Latest Book: 1066 What Fates Impose

G K Holloway Biography

Born in the 1950s in an anonymous northern English town; I left school at sixteen and worked in a series of manual jobs until, at the age of 24, I decided to do something more challenging and rewarding. I chose to combine education and travel, by working over the winter while I studied and touring Europe in the summer after taking exams. I did this for a couple of years until I had the qualifications to get myself on to a degree course.

I have been interested in history since I was a boy, which I suppose explains why, when I came across a degree course in History and Politics at Coventry University that looked tailor made for me, I applied right away.
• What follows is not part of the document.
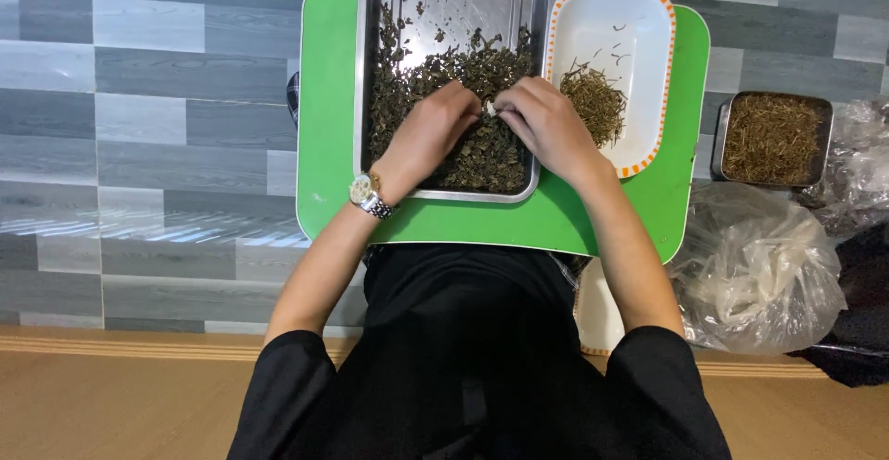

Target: The person sits at a low green table and uses both hands to sort through dried green leaves on a metal tray. They pick out specific pieces and place them into a white rectangular dish with an orange patterned rim.

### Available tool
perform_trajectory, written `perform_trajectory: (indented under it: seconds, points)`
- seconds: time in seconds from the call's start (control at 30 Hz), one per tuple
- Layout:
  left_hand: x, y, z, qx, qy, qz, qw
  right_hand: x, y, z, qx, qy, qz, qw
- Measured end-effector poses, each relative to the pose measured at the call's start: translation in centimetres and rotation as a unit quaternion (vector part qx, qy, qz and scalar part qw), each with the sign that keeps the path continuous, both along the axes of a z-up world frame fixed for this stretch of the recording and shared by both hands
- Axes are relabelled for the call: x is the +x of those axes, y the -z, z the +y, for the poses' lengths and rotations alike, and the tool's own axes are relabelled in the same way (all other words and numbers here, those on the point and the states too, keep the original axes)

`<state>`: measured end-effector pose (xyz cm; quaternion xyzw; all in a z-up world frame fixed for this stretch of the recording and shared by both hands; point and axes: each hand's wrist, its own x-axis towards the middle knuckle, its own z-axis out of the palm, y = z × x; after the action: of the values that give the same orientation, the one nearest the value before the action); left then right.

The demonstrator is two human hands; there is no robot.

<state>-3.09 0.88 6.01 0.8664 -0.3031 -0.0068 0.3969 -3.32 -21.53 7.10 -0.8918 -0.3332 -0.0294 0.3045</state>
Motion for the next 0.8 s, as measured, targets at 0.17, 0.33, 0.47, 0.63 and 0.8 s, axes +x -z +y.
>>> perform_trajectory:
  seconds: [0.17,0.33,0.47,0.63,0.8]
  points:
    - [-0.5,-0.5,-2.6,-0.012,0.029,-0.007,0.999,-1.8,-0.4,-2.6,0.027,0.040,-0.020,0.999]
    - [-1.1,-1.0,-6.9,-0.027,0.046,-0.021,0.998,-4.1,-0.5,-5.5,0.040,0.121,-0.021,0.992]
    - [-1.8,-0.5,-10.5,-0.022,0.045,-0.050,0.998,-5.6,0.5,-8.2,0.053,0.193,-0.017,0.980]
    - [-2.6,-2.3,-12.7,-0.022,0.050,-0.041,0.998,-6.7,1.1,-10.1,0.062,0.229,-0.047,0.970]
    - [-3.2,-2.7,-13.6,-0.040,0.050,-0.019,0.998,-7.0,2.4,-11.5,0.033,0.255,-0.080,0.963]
In my first year at Coventry I lived in the halls of residence within a stone's throw of the Leofric Hotel. Just a short walk from my halls, is the bell tower that houses a clock, which when its bell chimes the hour, produces a half size model of a naked Lady Godiva riding a white horse. Above her, Peeping Tom leans out of a window for a better view. In all of the three years I was there, it never once occurred to me that I would one day write a book featuring Earl Leofric and his famous wife, as key characters.

After graduating, I spent a year in Canada before returning to England to train as a Careers Officer in Bristol. Later, I lived and worked in Gloucestershire as a Careers Officer and then in Adult Education.
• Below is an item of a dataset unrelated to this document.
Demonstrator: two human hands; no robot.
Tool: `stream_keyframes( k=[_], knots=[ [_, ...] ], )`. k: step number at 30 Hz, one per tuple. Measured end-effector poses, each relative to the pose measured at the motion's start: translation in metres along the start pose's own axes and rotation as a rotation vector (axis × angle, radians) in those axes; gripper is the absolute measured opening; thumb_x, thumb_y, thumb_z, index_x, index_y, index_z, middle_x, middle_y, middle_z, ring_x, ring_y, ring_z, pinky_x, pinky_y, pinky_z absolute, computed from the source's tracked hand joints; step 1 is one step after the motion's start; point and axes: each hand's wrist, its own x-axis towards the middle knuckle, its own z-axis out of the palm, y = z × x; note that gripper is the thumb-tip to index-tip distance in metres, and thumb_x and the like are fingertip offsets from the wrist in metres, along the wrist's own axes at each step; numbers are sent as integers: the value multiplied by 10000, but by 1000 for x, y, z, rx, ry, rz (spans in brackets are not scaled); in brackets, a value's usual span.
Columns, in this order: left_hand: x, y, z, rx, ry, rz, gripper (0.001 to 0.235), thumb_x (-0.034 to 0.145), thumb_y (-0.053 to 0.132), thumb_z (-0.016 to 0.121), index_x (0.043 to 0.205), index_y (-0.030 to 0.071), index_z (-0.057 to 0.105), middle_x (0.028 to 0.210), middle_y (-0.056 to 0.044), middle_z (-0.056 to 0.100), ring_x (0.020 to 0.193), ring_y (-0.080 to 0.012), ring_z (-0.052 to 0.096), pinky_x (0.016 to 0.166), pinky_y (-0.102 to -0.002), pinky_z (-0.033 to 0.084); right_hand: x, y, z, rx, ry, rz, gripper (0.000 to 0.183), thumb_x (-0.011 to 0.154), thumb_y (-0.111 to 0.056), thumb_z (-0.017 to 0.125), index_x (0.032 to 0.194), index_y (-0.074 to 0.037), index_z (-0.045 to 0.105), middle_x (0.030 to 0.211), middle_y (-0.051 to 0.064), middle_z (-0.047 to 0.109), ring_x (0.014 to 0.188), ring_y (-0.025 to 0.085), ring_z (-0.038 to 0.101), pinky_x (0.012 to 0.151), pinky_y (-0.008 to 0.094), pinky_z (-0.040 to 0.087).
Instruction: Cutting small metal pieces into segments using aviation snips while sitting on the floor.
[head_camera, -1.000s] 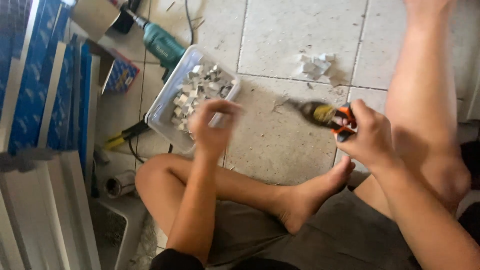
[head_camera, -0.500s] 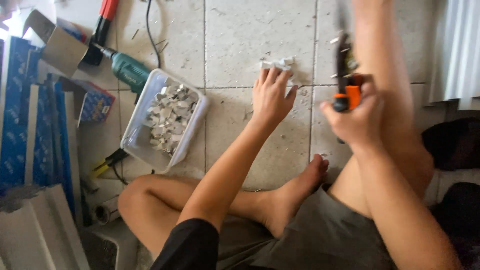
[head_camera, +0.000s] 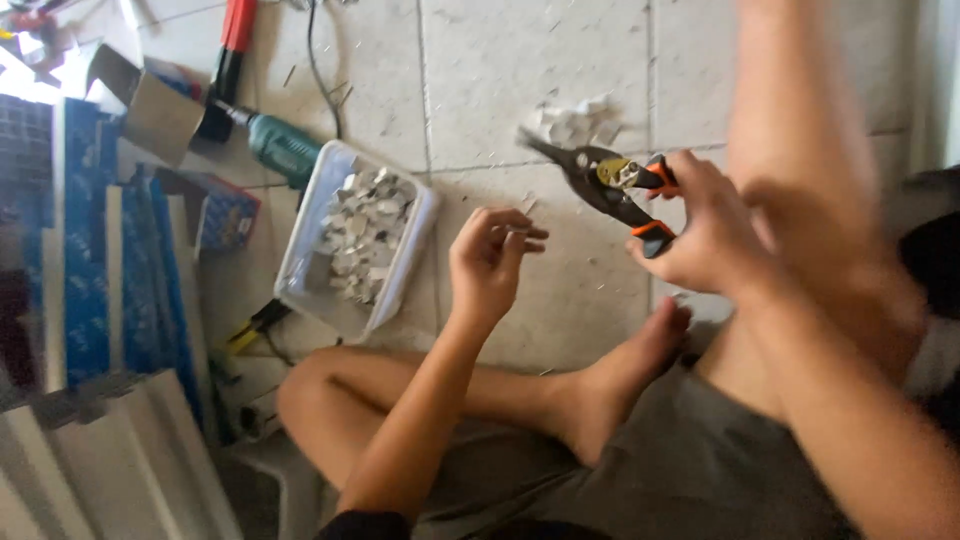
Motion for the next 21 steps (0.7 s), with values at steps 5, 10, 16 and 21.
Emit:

After I met my wife, I moved back to Bristol to live and I worked at Bath Spa University as a Student Welfare Officer. It was about this time I read a biography about King Harold II which fascinated me so much it inspired me to write my own version of events. Now, after many years of study and time spent over a hot keyboard, I have finally produced that novel.

The decision to write 1066 was one of best I ever made. Research took to places I either had never heard of or I thought I'd never see. In England I visited York, Stamford Bridge, Winchester, Bosham, Battle, Stowe Anglo Saxon village. In Normandy I went to Falaise, Mont St Michael and of course Bayeux, to see the famous tapestry. The more I researched the more amazed I became about how events played out. For Harold, everything that could go wrong did go wrong. It was as though the gods were against him; hence the title, 1066 what fates Impose.
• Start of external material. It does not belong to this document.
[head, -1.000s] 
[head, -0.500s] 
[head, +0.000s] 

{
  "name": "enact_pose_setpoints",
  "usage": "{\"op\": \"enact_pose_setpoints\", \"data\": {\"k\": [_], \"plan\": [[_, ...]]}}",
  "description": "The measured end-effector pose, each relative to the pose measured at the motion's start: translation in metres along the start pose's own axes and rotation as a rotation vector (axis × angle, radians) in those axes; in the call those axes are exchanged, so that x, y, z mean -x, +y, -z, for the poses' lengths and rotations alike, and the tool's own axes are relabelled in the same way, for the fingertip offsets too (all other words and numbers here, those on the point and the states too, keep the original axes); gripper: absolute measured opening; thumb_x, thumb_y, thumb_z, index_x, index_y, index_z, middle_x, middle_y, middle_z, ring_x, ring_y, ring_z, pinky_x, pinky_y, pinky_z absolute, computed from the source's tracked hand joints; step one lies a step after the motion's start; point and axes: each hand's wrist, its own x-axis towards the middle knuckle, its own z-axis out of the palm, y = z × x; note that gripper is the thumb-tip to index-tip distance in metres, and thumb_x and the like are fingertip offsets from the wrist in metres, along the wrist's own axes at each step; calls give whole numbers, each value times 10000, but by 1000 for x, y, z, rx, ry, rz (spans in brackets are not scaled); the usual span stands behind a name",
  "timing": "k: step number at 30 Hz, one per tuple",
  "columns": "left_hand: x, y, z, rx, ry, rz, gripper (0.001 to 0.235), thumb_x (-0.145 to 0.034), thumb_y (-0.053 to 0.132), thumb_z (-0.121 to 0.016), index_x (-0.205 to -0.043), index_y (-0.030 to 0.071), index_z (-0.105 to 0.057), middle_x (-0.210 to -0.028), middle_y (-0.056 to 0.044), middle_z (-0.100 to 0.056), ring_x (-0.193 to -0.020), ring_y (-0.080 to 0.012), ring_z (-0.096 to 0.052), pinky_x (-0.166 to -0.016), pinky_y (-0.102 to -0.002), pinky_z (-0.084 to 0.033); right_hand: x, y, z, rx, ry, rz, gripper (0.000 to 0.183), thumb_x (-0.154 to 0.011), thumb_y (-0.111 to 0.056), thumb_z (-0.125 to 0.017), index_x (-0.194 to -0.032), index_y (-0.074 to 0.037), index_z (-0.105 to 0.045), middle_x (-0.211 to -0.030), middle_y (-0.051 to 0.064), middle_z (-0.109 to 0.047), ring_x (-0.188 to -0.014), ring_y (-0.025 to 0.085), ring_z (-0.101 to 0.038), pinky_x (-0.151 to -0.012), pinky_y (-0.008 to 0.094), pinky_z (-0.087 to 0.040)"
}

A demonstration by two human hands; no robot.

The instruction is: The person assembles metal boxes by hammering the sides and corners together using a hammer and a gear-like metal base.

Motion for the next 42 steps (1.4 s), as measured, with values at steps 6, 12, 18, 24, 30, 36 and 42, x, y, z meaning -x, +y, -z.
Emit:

The events of mid eleventh century may seem a long way away but the Battle of Hastings set England on a new course. In the early part of that distant century, England had been just one of the kingdoms in Knut's Empire, which included Denmark and Norway. England was as much a part of the north as the other two. The language and culture were similar. England did not look south for ideas and remained aloof from Southern European affairs. After Hastings all this changed. Some say, if it wasn't for the Normans, England would never have risen to prominence. If that's true, there may never have been a British Empire. If it isn't true, there might have been some sort of Nordic Empire that spanned even more of the world. So what impact do I think the Normans had on England? The answer to that will be in the sequel but it is fair to say, a Norman victory changed England forever and consequently had ramifications that echo on through the centuries and around the world. It has to be an interesting story.